Confirmed. Nice job, and thanks for your service to the TT community!


----------



## 20v master (May 7, 2009)

So is your gauge accurate now?


----------



## lite1979 (Sep 9, 2005)

Yes! Near full is where it used to give me the most problems, and I would also see it drop down and jump back up from time to time; none of that so far. I've only put about 40 miles on it since I did this, but I have a road trip coming up today or tomorrow that will let me drive it right down the rest of the gauge. No EVAP problems to speak of, either (I re-used the seals).


----------



## lite1979 (Sep 9, 2005)

End-of-tank report:

Everything went well on the way to Syracuse from Buffalo. No surprise gauge readings, no unexpectedly high miles-to-empty. After stopping in Syracuse, I took Route 5 to my home town of Canastota to see my brother and sister-in-law, and everything acted normal.

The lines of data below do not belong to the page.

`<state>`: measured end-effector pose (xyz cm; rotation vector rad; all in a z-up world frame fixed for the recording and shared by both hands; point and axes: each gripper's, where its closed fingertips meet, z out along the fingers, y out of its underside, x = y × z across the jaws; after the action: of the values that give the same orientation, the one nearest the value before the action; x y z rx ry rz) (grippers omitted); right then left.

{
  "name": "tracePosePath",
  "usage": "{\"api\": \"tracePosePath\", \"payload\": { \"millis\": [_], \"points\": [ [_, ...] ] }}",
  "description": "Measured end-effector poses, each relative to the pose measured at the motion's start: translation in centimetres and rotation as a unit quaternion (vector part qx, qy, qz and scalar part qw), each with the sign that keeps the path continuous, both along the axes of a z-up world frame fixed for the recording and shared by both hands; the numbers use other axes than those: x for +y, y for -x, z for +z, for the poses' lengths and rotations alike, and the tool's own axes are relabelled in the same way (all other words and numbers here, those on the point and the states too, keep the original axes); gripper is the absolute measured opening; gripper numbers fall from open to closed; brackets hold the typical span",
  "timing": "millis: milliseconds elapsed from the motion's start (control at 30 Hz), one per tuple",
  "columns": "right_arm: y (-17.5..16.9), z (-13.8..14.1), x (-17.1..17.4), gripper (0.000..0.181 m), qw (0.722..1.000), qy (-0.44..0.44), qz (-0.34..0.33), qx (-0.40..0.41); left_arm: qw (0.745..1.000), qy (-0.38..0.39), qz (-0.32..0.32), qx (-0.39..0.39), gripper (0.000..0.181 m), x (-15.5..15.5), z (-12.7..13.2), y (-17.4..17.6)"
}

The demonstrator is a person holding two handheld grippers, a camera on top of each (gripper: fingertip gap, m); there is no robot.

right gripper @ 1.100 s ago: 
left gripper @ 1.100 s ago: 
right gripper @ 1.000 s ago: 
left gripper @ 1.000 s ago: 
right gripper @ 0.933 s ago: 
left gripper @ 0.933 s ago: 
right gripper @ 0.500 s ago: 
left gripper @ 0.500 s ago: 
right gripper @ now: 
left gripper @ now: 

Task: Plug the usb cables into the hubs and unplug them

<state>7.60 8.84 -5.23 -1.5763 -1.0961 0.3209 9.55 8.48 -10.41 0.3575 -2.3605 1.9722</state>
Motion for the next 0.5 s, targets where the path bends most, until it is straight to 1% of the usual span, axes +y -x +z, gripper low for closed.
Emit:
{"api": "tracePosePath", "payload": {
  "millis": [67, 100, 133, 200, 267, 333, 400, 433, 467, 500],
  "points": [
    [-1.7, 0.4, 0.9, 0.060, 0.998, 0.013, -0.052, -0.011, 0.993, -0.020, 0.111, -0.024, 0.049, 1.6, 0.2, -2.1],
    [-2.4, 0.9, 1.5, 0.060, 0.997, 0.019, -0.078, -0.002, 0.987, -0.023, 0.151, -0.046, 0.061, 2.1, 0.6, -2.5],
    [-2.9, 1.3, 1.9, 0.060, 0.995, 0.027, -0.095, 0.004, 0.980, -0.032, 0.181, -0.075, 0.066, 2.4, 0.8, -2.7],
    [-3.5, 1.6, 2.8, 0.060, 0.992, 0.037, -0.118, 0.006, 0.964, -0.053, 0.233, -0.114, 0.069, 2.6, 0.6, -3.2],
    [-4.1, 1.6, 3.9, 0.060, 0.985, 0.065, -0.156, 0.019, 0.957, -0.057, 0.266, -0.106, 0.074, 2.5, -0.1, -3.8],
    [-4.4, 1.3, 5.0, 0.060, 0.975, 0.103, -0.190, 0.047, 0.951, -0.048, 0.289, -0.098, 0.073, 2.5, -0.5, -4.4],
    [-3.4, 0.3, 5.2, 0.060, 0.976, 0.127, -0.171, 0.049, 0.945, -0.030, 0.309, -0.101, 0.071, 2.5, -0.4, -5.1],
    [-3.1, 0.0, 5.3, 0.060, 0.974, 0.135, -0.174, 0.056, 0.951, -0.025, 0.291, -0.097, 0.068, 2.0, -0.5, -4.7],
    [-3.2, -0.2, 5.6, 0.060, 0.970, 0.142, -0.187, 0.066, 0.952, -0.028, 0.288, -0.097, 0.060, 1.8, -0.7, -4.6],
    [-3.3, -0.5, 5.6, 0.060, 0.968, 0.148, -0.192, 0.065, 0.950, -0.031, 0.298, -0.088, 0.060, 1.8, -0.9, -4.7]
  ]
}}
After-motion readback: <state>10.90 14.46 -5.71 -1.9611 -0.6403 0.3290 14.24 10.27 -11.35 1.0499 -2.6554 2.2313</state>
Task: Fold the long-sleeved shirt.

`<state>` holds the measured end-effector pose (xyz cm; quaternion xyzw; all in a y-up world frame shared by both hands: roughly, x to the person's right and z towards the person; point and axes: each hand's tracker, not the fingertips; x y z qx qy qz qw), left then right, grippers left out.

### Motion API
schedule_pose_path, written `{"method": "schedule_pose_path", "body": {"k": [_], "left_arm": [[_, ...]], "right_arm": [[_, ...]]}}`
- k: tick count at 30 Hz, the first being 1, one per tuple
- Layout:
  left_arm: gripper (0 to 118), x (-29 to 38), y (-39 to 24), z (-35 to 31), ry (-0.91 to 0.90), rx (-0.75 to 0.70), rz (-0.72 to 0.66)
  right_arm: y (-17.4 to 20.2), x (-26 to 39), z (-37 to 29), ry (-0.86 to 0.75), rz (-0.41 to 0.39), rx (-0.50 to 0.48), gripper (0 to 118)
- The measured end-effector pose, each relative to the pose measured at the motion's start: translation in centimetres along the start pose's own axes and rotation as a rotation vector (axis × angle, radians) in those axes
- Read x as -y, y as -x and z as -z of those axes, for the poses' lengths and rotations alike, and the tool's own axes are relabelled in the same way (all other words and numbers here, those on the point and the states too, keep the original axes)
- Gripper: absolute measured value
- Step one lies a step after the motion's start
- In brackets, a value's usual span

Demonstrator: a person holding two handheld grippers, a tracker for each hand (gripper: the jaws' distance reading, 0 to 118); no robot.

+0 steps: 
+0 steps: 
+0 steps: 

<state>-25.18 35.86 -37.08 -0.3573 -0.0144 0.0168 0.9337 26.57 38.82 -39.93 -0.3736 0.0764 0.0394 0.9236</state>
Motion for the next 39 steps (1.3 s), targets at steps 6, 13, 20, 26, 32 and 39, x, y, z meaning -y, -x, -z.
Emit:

Went back to Syracuse this afternoon from Canastota, and saw my Mom again. When I left, the fuel gauge read just a tad higher than when I arrived, but I was on some hills, and I was parked on a bumpy gravel lot. Gauge went slowly back down to where it was in a matter of minutes, then read accurately for the rest of the trip back to Buffalo.

I didn't fill up at all during the trip, and when I parked in my driveway a little while ago, the gauge read almost empty, and the MFD says I have 20 miles to empty. 

P.S. I got excellent gas mileage the whole way there and back!


----------



## marcTT (May 25, 2021)

Might be a little late to the party but I'm planning on working on my TT but I can't see the pics at all now. HELP!


----------



## lite1979 (Sep 9, 2005)

Google keeps changing permissions on their photos in Google Drive. Once I get back from my honeymoon I will try to change permissions or re-host.

Sent from my motorola edge plus using Tapatalk


----------